Avec Black February et l’envolée définitive du cours des énergies fossiles, vint le moment où la classe moyenne à bulletin de vote, souveraine ménagère et tenancière des continents, n’arriva plus à danser sur la musique écologique, parce qu’elle était trop lente, même pour le grand slow libidineux des « liens retrouvés ». Parce qu’on avait attaqué l’os. Même pour la bonne cause, cela rappelait trop les anciennes guerres, le rationnement, la régression ; l’espérance de vie allait stagner. Plus rien de ludique, de sexy ; c’était bien plutôt l’ombre portée du passé orgiaque sur le présent frugal. Plus de capital culturel à grappiller en affichant ses convictions écologistes et ses pratiques innovantes ; plus beaucoup de tricheurs à dénoncer ; une uniformité dans la restriction et la crainte. C’en était bien fini de la complicité du sous-sol terrestre avec la part la plus fantasque de l’âme humaine.

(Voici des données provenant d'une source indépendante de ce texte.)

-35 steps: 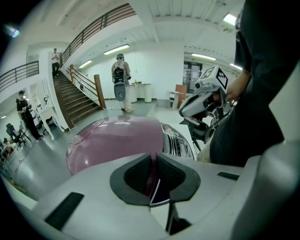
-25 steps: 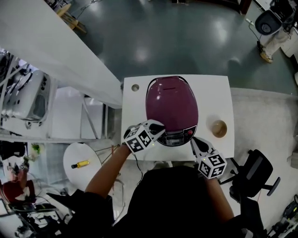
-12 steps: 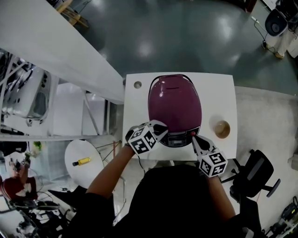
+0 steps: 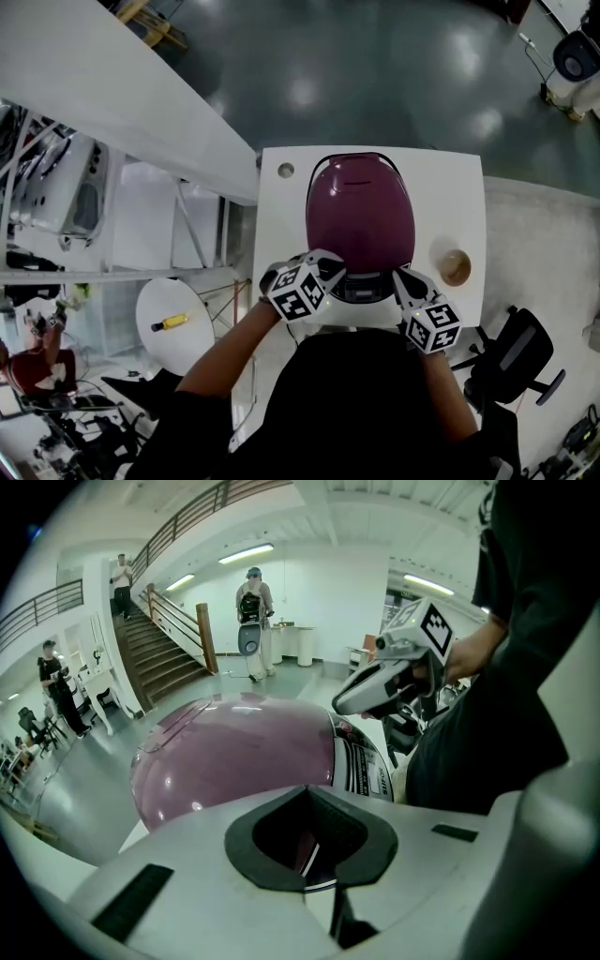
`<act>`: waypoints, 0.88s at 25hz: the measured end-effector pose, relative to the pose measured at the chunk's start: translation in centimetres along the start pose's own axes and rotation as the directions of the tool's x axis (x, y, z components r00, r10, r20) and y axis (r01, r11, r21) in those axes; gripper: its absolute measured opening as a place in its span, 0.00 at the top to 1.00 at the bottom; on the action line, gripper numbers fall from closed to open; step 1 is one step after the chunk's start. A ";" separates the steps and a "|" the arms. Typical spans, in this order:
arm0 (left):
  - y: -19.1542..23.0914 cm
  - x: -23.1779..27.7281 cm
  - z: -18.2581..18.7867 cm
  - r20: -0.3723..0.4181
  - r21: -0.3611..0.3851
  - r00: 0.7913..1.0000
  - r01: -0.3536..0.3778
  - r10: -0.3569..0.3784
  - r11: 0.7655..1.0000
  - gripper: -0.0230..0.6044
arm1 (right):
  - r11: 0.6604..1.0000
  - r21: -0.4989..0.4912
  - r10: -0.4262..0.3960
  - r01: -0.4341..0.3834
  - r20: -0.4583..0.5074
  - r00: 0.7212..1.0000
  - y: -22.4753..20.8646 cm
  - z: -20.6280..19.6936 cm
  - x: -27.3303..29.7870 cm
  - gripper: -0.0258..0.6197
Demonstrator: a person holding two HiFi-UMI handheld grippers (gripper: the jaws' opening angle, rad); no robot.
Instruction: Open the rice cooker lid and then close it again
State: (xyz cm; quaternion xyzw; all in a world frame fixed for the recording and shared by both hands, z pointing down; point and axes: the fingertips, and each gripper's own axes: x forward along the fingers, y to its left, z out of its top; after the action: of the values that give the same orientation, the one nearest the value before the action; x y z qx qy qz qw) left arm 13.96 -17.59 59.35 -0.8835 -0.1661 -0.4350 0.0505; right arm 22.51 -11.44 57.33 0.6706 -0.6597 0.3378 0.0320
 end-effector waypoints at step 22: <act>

Fini, holiday on oil, le mouvement perpétuel. Les distances abolies du global village étaient rattrapées par le retour de l’espace terrestre, des petits chemins, des mers immobiles. Un crime parfait, un complot dans lequel ils avaient tous trempé. Le pétrole avait bien été cette compotée de cadavres, pressée sur des millions d’années par tous les vérins de la terre, en une liqueur conférant l’égarement des toupies. Et voilà qu’à présent, tous se tenaient au milieu de l’océan, dans le même bateau vide de carburant et débordant d’humains aux gueules maquillées pour sortir, les têtes pleines des fêtes d’antan, de désirs et de rancœurs.